▸ ASSIGNMENT: What is needed is an exact copy of the lines in the listing below, from the one with "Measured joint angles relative" up to and including the one with "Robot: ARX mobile", with no other lines.

▸ INPUT RECORDS:
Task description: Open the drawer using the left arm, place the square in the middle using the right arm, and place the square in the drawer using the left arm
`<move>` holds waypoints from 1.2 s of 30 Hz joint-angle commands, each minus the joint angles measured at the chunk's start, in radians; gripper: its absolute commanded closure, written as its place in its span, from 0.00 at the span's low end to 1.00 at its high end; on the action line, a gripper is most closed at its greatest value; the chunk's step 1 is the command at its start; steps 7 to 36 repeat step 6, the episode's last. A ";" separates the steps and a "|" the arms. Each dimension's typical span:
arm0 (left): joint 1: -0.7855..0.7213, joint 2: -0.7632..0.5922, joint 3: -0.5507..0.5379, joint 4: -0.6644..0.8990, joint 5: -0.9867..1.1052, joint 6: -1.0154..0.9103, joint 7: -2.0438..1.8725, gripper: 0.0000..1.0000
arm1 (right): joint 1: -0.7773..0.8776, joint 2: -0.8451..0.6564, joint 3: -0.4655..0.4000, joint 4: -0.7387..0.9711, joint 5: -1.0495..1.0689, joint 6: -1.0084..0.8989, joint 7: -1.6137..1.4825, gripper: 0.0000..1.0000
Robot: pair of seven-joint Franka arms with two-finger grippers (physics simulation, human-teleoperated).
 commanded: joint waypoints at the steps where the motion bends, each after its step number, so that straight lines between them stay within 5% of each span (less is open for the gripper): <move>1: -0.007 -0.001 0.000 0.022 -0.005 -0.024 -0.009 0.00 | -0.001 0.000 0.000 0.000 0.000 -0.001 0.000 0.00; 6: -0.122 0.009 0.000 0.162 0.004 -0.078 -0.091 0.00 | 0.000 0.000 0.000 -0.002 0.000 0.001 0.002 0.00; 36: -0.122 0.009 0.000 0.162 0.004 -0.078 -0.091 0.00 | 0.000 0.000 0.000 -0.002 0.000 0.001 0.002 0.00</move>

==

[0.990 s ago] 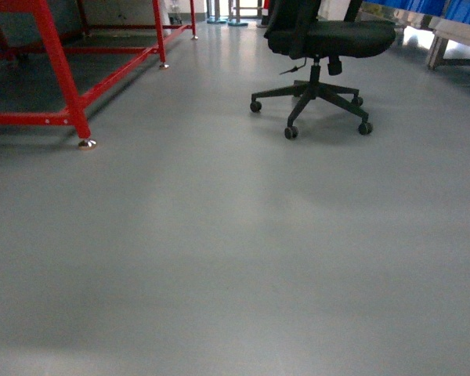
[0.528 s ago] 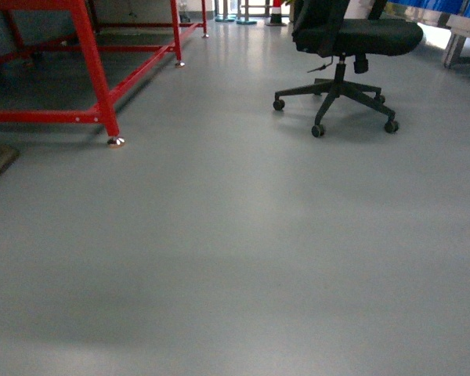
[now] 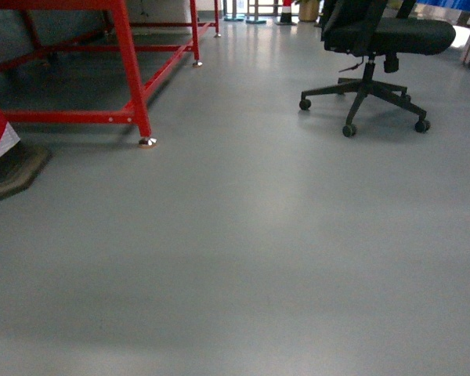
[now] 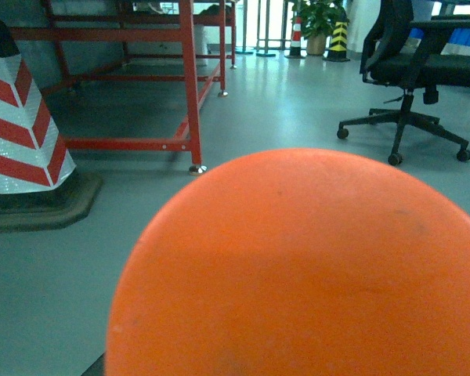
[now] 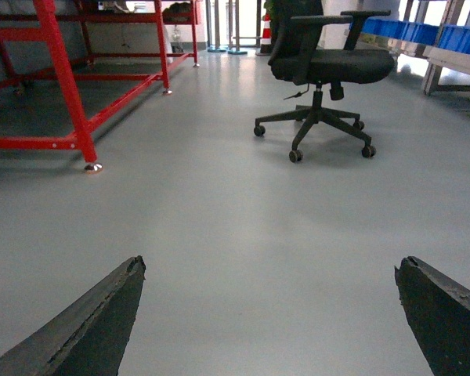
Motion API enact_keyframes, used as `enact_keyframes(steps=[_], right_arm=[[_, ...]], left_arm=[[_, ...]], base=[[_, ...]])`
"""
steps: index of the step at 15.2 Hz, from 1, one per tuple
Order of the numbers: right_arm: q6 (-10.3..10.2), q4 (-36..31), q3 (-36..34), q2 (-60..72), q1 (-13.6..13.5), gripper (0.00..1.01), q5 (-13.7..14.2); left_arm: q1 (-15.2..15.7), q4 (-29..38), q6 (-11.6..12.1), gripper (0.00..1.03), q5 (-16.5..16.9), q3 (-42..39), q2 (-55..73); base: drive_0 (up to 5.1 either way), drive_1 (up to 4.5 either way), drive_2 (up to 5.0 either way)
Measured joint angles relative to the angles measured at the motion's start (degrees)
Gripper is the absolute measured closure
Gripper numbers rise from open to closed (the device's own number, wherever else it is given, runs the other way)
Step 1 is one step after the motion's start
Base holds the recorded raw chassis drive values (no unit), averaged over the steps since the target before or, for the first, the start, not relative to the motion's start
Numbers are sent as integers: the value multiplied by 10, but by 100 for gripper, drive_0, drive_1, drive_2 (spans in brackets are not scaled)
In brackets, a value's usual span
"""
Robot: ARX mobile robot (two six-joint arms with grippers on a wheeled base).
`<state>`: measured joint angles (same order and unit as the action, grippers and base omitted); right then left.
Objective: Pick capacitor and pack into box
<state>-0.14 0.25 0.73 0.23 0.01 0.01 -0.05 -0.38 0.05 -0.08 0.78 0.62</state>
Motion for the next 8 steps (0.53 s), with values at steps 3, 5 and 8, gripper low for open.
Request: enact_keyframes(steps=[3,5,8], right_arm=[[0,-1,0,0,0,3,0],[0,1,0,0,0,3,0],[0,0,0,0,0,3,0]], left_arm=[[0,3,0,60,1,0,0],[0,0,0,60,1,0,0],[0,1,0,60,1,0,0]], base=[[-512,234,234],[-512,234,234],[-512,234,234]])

▸ SOLUTION FOR THIS EXERCISE:
Measured joint angles relative to the angles measured at the motion's start (degrees)
Gripper is the absolute measured closure
Gripper numbers rise from open to closed (the device's own number, wherever else it is given, runs the other way)
Step 1 is one step after the motion's start
Base holds the recorded raw chassis drive values (no unit), averaged over the steps since the target before or, for the first, the start, not relative to the motion's start
Numbers are sent as integers: the value multiplied by 10, but by 100 for gripper, drive_0, drive_1, drive_2 (spans in brackets are not scaled)
In brackets, a value's usual span
"""
Robot: ARX mobile robot (two six-joint arms with grippers on a wheeled base).

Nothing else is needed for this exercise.